We have brought up the issue of declining global FX reserves but it bears repeating. Similar to the periods of large reserve accumulation, these moves can and do have strong influences on currency, and potentially bond, markets. As the pool of reserves declines, like any asset manager, the existing pools will need to be rebalanced- either now or at a later date. With FX reserves no longer fully USD based, that means buying USD and selling the other currencies in the basket: EUR, GBP, and JPY but also AUD, CAD and smaller currencies. That might be a trend to watch out for if global FX reserves continue to decline. And is why these numbers are getting so much attention at present.

Coming Up

Today is busier on the calendar than yesterday. The US is back from its long weekend, China releases more data and there are some updates from Australia.

Locally, the RBA’s Lucy Ellis gives a speech on the property market. The market will be watching for any changes in concern level regarding housing; either to the up or the down side. The NAB business survey is then released, and it had showed a more positive outlook in the last survey.

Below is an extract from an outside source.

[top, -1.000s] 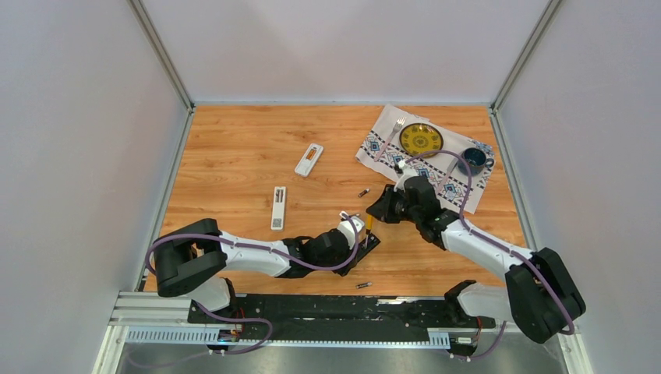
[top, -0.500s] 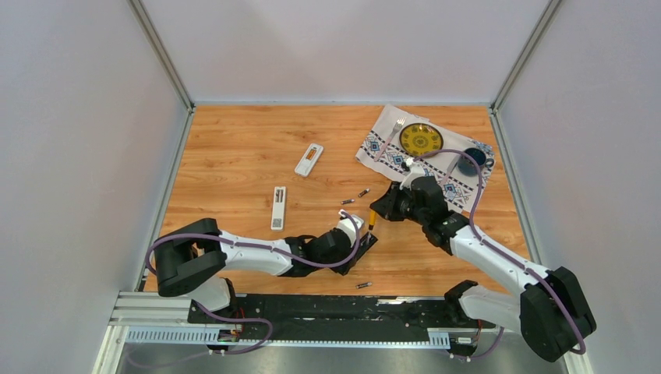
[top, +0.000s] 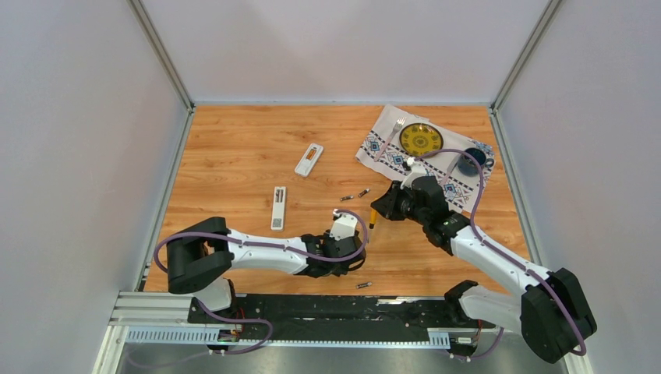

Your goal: Unload the batteries from the remote control

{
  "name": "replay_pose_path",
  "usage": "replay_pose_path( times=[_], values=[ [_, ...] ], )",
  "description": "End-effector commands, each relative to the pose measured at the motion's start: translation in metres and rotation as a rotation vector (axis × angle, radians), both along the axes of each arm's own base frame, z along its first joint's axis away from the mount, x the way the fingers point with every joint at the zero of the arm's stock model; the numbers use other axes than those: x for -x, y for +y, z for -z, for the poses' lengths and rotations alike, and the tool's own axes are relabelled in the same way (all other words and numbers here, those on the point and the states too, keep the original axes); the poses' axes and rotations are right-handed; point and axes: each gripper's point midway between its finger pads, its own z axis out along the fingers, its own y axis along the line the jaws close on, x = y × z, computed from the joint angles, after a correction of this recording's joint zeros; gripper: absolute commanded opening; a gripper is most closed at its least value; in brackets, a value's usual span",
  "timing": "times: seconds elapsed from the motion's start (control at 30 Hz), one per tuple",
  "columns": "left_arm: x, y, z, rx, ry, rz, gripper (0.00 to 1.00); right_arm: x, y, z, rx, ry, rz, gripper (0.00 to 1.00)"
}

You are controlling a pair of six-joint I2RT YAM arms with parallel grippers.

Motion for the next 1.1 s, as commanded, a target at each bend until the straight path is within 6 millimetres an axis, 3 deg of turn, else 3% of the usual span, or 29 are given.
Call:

Probably more importantly, for global sentiment but also possibly for Australia, is the China trade data. This should show an okay headline trade surplus, but the devil is in the detail. Export and import growth is expected to remain negative for year-on-year growth. A slight improvement on the decline in exports, but imports should maintain its slump. That doesn’t suggest a rosy outlook for Australia, no matter what the headline surplus says.

World trade data slowed in the first half of 2015, and while there was a modest increase in the June numbers, the more recent readings from China and the recent industrial production data doesn’t’ point to a strong upswing anytime soon. Note Germany’s IP was soft again overnight. For small, open economies this is not great news. And it is for that reason that Australian markets are likely to respond relatively strongly to the Chinese data today.

In the US we get the NFIB small business survey. That rose in importance for a small while, as Fed Chair Yellen pointed it out as a favoured series. However, with the shift from employment to inflation, this series is likely to have slipped back to being a more minor economic release.

The latest (and last before the blackout) from the Fed comes tomorrow morning in the guise of Fed President Kockerlakota. Kocherlakota is a known dove and not voting soon, so unless the market is particularly skittish it is hard to say that there should be much to the speech. But, there is presently some confusion in the market as to what to think about the Fed’s next move. And what economist doesn’t like the two-handed approach at a time like this. On one hand, the US data is almost meeting the criteria for a hike, the Fed have said they want to and the window to achieve ‘lift-off’ is potentially narrowing. On the other hand, the global outlook is a little shaky and while it isn’t completely clear there is something substantial to worry about, the prospect of concern hovers. This means markets are likely to pay even more attention to all speakers, and pricing for a hike to swing around.


On global stock markets, the S&P 500 was closed; the DAX was up +0.7%. Bond markets saw US 10-years closed while Bunds 10 yr was at 0.67 +0.7bps. On commodity markets, Brent crude oil -3.99% to $47.63, gold-0.2% to $1,118, iron ore +0.6% to $56.85. AUD is at 0.6925 and the range was 0.6896 to 0.695.